A few years ago I saw the Incense and peppermints compilation (NOT the original album) on cassette in a thrift store for 10 cents. I bought it because I liked the name but didn't know the band.

I put it in my car's player and didn't get it at first, but I listened to it some more and fell in love with the SAC! I got all the other albums I could find and still iisten to them. Awesome band!!!

That's how I got into this band. I was glad I found that tape!

4. Joey
Jul 9, 2010

Whoops, no edit — sorry, it wasn't a thrift store, it was a K-mart that was going out of business and had a big box of cassettes for 10 cents each. B-)

5. Jason Chesney
Jul 25, 2010

It was 1986 and I was 14 years old, searching through a bin of psychedelic oddities and assorted wonderment at Poo-Bah Records in Pasadena, CA. (they actually had a section for such records!)

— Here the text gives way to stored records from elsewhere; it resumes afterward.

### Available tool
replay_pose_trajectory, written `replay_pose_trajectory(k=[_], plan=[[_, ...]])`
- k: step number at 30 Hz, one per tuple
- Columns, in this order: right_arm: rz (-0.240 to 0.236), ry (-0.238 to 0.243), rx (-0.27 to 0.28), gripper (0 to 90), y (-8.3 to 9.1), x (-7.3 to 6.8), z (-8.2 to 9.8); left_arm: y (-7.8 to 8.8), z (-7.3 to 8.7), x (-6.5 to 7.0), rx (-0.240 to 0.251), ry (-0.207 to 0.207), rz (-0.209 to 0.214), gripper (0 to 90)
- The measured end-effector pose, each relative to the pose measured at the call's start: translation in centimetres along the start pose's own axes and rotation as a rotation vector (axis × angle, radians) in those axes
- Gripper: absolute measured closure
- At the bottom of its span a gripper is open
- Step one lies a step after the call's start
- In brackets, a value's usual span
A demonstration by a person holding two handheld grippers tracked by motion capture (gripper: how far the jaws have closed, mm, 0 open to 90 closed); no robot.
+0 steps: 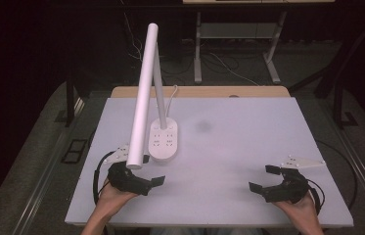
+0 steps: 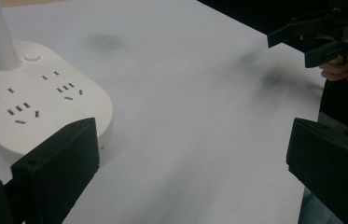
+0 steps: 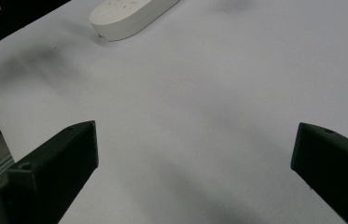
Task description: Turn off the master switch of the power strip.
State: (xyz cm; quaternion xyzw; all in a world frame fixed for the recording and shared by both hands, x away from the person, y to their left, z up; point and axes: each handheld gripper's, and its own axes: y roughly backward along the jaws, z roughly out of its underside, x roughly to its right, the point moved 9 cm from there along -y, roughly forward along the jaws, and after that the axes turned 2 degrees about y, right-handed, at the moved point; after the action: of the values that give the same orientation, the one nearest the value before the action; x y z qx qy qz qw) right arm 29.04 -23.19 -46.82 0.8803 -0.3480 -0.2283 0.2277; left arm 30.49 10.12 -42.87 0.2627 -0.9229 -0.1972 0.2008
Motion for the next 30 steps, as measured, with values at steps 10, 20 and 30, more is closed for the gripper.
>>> replay_pose_trajectory(k=[10,20,30], plan=[[0.0,-0.002,0.002,0.0,-0.1,0.0,0.0,-0.2,-1.1,-0.6,-0.025,-0.007,-0.002,2.5],[-0.001,-0.001,0.002,0.0,0.0,0.1,0.0,-0.1,-2.0,-1.3,-0.05,-0.016,-0.01,2.7],[-0.003,-0.004,-0.003,0.0,-0.1,-0.1,0.0,-0.1,-2.5,-2.0,-0.069,-0.021,-0.016,3.2]])
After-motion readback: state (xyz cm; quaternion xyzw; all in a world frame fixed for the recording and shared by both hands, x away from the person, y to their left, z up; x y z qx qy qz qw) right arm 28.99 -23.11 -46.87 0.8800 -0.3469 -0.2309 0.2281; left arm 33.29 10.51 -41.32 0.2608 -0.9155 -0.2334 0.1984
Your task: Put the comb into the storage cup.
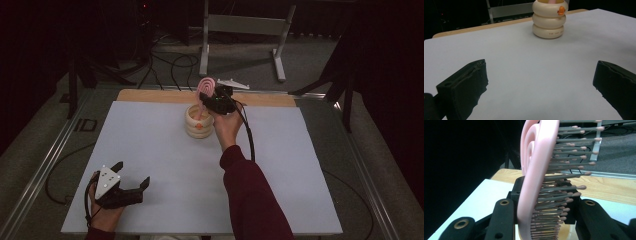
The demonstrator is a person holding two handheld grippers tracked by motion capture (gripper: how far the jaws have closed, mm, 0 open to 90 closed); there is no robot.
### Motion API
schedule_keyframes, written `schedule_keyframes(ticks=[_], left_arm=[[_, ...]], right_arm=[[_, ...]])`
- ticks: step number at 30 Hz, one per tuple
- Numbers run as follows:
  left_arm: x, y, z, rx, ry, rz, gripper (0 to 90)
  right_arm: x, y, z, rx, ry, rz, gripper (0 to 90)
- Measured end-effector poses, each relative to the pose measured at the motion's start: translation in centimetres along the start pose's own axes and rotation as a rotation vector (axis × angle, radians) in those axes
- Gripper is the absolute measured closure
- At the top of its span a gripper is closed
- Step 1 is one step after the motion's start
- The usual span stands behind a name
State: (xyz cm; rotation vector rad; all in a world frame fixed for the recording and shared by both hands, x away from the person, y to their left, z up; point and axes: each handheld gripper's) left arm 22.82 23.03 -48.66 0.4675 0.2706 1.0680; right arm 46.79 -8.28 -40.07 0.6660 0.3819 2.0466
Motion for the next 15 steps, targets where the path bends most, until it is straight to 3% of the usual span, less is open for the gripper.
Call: schedule_keyframes(ticks=[15], left_arm=[[0.0, -0.03, -0.01, 0.001, -0.001, 0.0, 0.2]], right_arm=[[0.02, -0.43, -0.49, 0.013, -0.003, -0.008, 63.8]])
Point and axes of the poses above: each handheld gripper's, and its own axes: y roughly backward along the jaws, z roughly out of its top, x roughly to its left, and after that the axes turned 7 degrees about x, right-handed
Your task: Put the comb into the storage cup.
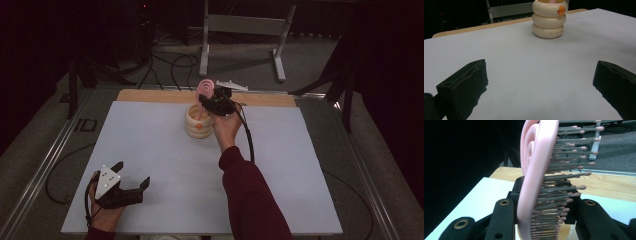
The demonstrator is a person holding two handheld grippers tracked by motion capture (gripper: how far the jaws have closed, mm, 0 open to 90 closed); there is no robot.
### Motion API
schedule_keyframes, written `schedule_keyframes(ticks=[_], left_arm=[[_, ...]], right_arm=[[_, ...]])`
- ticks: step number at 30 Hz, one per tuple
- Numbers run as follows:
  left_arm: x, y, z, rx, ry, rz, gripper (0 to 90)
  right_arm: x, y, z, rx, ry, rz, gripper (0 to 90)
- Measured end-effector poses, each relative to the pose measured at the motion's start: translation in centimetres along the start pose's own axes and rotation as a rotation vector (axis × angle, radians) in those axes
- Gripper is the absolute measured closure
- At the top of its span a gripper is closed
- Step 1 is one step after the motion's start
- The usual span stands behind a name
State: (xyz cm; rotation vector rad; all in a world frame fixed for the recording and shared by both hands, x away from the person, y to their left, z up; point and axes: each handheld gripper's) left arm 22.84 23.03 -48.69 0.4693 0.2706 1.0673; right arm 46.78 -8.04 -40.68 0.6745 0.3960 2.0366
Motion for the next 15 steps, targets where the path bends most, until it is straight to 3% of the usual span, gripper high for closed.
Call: schedule_keyframes(ticks=[15], left_arm=[[-0.04, -0.03, -0.01, 0.0, 0.001, -0.002, 0.2]], right_arm=[[-0.06, -0.71, -0.65, 0.013, -0.01, 0.007, 63.8]])
Point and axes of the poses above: each handheld gripper's, and its own axes: y roughly backward along the jaws, z roughly out of its top, x roughly to its left, and after that the axes turned 7 degrees about x, right-handed
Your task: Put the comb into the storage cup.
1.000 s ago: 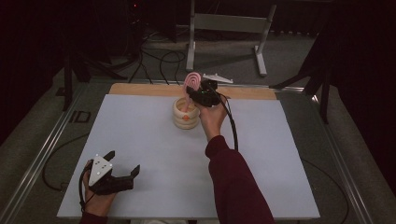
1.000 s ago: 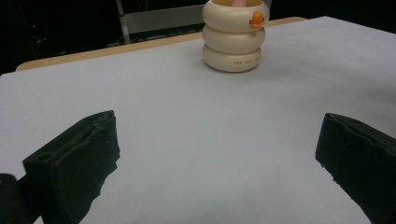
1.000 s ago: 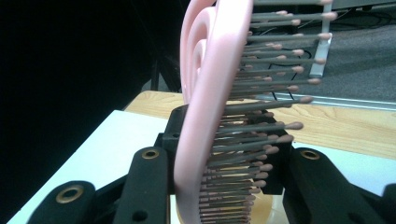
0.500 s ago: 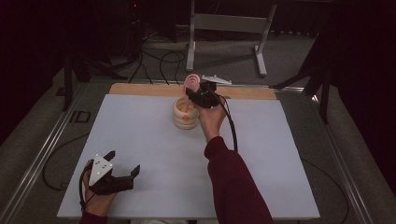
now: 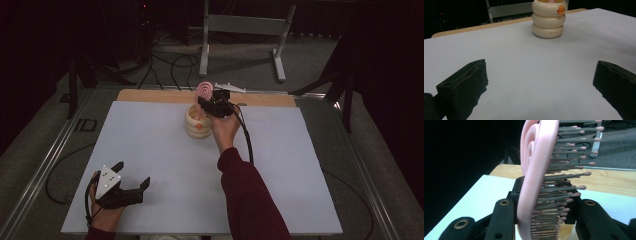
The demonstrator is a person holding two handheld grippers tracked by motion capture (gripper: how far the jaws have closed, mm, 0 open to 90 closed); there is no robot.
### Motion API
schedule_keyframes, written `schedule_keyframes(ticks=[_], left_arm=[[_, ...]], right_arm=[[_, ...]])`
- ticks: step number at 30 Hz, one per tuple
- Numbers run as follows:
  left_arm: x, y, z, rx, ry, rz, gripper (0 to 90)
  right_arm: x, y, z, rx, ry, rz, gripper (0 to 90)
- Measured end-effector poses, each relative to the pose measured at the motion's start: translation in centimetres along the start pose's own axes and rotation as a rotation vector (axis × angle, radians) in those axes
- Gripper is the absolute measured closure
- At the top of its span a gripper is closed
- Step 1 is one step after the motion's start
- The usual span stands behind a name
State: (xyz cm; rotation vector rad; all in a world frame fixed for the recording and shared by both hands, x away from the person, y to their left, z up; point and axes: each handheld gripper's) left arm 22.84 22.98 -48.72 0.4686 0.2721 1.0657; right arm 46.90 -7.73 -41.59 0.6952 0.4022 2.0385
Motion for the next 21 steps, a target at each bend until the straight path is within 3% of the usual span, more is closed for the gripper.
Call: schedule_keyframes(ticks=[21], left_arm=[[-0.06, -0.02, -0.01, 0.001, -0.002, -0.002, 0.2]], right_arm=[[-0.39, -0.43, -0.36, -0.003, -0.025, 0.004, 63.6]])
Point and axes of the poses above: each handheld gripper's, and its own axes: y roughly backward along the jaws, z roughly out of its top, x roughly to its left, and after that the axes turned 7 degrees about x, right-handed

I wasn't looking for anything in particular, just something weird, psychedelic and affordable. What I found was "Incense and Peppermints" (the orig. album on UNI) and "The Psychedelic Sounds of Kaleidoscope, Feat. David Lindley" (a comp. on Edsel.) I bought them both based on the names and the covers. Needless to say, I was not disappointed by either purchase.

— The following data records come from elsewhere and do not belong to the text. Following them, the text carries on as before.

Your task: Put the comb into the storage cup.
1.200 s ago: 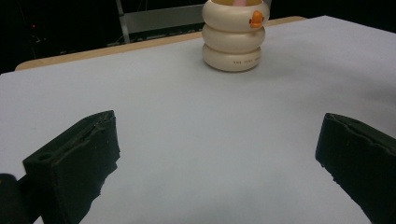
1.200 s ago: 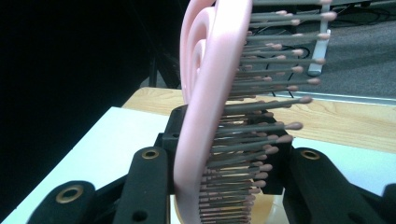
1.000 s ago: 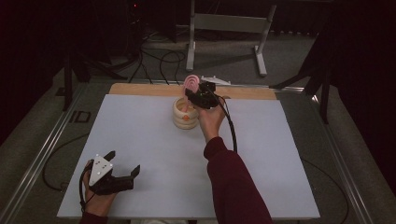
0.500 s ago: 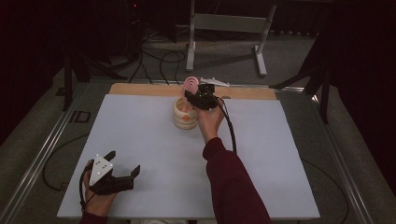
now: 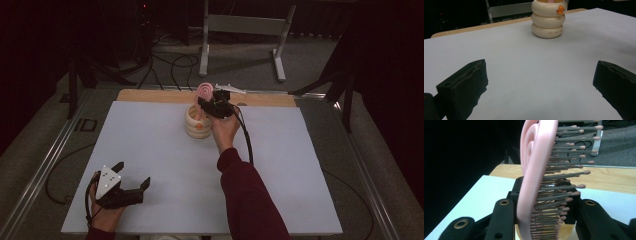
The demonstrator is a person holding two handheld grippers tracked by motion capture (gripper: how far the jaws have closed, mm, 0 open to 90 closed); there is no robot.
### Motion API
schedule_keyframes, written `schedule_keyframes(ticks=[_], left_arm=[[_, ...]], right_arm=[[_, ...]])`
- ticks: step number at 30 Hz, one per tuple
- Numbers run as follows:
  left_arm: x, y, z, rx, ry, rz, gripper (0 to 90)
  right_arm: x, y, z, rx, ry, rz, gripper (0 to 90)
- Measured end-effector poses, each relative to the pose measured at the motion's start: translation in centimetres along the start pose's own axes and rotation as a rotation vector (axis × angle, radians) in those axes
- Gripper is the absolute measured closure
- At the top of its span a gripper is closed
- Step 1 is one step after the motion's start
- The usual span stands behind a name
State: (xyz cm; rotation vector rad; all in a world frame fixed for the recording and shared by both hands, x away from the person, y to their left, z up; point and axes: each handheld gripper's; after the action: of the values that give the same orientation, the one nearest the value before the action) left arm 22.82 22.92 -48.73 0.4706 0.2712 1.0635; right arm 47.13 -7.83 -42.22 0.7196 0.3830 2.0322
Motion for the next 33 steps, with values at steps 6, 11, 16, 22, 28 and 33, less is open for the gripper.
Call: schedule_keyframes(ticks=[6, 11, 16, 22, 28, 33], left_arm=[[0.0, 0.0, 0.0, -0.003, 0.002, 0.001, 0.2], [-0.1, 0.0, 0.0, -0.001, 0.0, 0.0, 0.2], [-0.1, 0.0, 0.0, 0.0, -0.001, 0.0, 0.2], [-0.1, 0.0, 0.0, 0.0, -0.002, 0.0, 0.2], [-0.1, -0.1, 0.0, 0.003, -0.004, 0.0, 0.2], [-0.1, -0.1, 0.0, 0.004, -0.005, -0.001, 0.2]], right_arm=[[-0.4, 0.1, -0.1, 0.001, -0.023, 0.005, 63.4], [-0.9, 0.1, -0.1, 0.002, -0.047, 0.008, 63.1], [-1.1, 0.1, -0.2, 0.005, -0.049, 0.011, 62.8], [-1.4, 0.1, -0.4, 0.01, -0.056, 0.003, 62.7], [-1.7, 0.2, -0.5, 0.011, -0.061, -0.004, 62.8], [-2.0, 0.3, -0.5, 0.013, -0.065, -0.008, 62.7]])
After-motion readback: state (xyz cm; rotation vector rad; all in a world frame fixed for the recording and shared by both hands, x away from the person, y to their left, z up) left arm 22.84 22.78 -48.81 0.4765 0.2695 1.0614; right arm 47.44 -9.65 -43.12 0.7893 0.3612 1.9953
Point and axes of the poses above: each handheld gripper's, and its own axes: y roughly backward along the jaws, z roughly out of its top, x roughly to its left, and after that the axes turned 7 degrees about x, right-handed
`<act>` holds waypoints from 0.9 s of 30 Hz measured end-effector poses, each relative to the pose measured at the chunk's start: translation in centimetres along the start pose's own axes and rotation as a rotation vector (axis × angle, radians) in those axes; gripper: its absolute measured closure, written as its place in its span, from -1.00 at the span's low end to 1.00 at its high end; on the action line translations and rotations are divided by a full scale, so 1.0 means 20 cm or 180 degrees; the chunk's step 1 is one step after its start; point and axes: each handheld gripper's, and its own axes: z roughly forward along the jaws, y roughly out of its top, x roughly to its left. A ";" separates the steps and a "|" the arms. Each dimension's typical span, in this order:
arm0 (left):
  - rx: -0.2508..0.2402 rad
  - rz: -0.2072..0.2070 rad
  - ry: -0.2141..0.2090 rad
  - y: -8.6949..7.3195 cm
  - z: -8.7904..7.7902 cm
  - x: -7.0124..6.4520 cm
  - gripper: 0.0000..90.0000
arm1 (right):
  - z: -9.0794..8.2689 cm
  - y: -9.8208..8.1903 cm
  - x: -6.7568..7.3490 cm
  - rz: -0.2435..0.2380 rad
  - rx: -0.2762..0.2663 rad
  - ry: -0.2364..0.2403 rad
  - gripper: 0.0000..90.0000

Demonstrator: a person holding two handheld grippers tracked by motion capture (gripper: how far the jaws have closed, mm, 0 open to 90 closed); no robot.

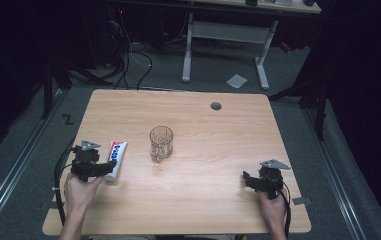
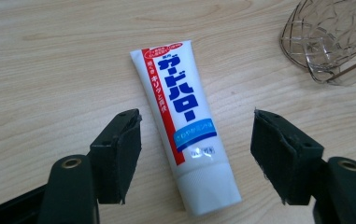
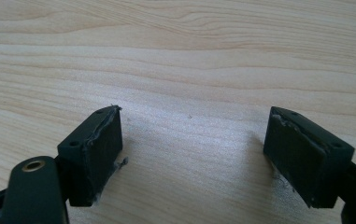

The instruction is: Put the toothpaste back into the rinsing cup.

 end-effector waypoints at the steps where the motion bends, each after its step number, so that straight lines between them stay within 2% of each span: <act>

My wig was certainly flipped that day. I instantly fell in love with SAC. Fantastic harmony vocals, fuzz guitar, groovy organ and clavinet, jazzy instrumentals with hip drum solos, vibraphone, and weird tunes. What could be better?

Like Jeremy, most kids I went to school with were into the music of the day and had no interest in 60's psychedelia. I was able to turn on more than a few of my pals, though. It was a magical time discovering music from that era (20 years after the fact.)I'm still listening to it with the same love and intensity today.

6. ANDY
Jul 27, 2010

I am 27 years old and SAC is one of my all time favorite bands, i have heard incense for years and years listening to oldies channels, but never really got into the band until about 8 years ago. Very odd and misled way of finding them, but well worth it. There is a song called lier lier by the castaways, i did not know who it was by, so on napster, i was searching bands i knew had a different sound to them, so i put in strawberry alarmclock and came up with the song itchycoo park (artist said to be SAC) it was not, i later found it was the small faces. But i liked that song so i listend to other SAC songs, first being Tomorrow and from there every song they did has become a favorite. Hummin' Happy is my all time favorite though,then Tomorrow. Thanks to the SAC for all the great sounds.

7. Phil
Aug 18, 2010

Just discovered this site. And sad to see Lee Freeman had passed on. I saw SAC in late 80\'s at Marin Civic Center Summer of Love show. Keeping the vibe alive, I play in two bands, one we do Incense(www.thebackpages.net), the other a tribute to Cream/Clapton, (www.justcream.net). So much great music from the 60\'s / 70\'s. Hope to see some SAC stuff coming out, and/or performing somewhere again. I still have all the vinyl LPS. So much great music especially in 1967. AM Radio. Keep it going, Cheers,

8. Robert
Aug 27, 2010

I was a high scool senior when I first heard "Incense & Peppermints" on the radio & got hooked right away - terrific minor key, tight SAC vocal harmonies, the guitar solos, the fading "sha-la-las". Liked the SAC's follow-up singles just as much.
I was at Keesler AFB, Biloxi MS when I heard "California Day" on the radio, but no retailer had it in stock; after a 40 year hunt, I finally bought a promo-45 this week.